According to a new RAND report, prices paid to hospitals during 2022 by employers and private insurers averaged 254 percent of what Medicare would have paid. The RAND research organization stated in a Press release on May 13 that there is a wide variation in prices between states. RAND concluded that while some states had relative prices below 200 percent of Medicare, other states had relative prices above 300 percent of Medicare.
The study found that in 2022, relative prices for inpatient hospital services averaged 255 percent of Medicare prices, outpatient hospital services averaged 289 percent, and associated professional services averaged 188 percent of Medicare prices. what Medicare would have paid.

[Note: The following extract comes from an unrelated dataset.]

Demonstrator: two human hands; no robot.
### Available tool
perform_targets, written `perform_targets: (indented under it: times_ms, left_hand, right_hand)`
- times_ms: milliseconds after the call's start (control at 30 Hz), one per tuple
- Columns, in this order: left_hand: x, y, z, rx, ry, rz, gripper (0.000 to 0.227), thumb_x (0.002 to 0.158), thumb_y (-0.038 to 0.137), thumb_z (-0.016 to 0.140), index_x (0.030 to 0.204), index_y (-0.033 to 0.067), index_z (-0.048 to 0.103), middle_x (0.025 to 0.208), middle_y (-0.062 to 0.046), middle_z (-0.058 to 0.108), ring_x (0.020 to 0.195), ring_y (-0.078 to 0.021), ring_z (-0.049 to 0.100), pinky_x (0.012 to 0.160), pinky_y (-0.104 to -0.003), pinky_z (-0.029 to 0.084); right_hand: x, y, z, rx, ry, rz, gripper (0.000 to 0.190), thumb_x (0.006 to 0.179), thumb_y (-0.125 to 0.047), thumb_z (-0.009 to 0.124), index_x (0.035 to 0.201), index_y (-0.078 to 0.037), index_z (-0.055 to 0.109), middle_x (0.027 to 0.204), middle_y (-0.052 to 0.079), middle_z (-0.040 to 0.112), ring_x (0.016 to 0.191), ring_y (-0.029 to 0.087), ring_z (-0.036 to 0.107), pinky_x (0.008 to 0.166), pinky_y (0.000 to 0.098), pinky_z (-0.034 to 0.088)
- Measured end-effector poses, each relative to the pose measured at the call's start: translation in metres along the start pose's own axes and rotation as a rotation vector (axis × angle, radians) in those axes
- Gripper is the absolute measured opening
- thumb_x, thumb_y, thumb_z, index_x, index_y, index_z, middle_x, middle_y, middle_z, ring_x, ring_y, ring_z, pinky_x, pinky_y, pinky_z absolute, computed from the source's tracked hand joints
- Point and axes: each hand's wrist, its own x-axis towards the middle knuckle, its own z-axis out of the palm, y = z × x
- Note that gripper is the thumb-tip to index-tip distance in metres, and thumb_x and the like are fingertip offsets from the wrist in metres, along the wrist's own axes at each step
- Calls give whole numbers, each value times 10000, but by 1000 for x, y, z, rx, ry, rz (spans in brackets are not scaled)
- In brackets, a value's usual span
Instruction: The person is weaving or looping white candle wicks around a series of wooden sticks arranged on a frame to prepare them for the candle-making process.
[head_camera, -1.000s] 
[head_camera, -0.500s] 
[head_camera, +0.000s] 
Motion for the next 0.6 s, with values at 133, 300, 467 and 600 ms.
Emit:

“Hospitals account for the majority of healthcare spending in the United States, so this report also provides valuable information that can help policymakers interested in curbing healthcare costs,” he said in a statement. Rand Health Care Director Peter S. Hussey.
He American Hospital Association (AHA) disputed the conclusions of the RAND report. On May 13 Press releaseThe group’s vice president for public policy, Molly Smith, said: “In what is becoming an all-too-familiar pattern, the RAND Corporation’s latest hospital pricing report overstates and underwhelms. Their analysis…still represents less than 2 percent of total hospital spending.”
Smith said RAND makes an “apples-to-oranges comparison.” “In addition to the current error of relying on a self-selected data sample, their analysis is suspiciously silent on the hidden influence of commercial insurers on increasing health care costs for patients,” Smith said.
RAND reminded readers: “Spending on hospital services accounted for 42 percent of total U.S. personal health care spending for privately insured people in 2022.”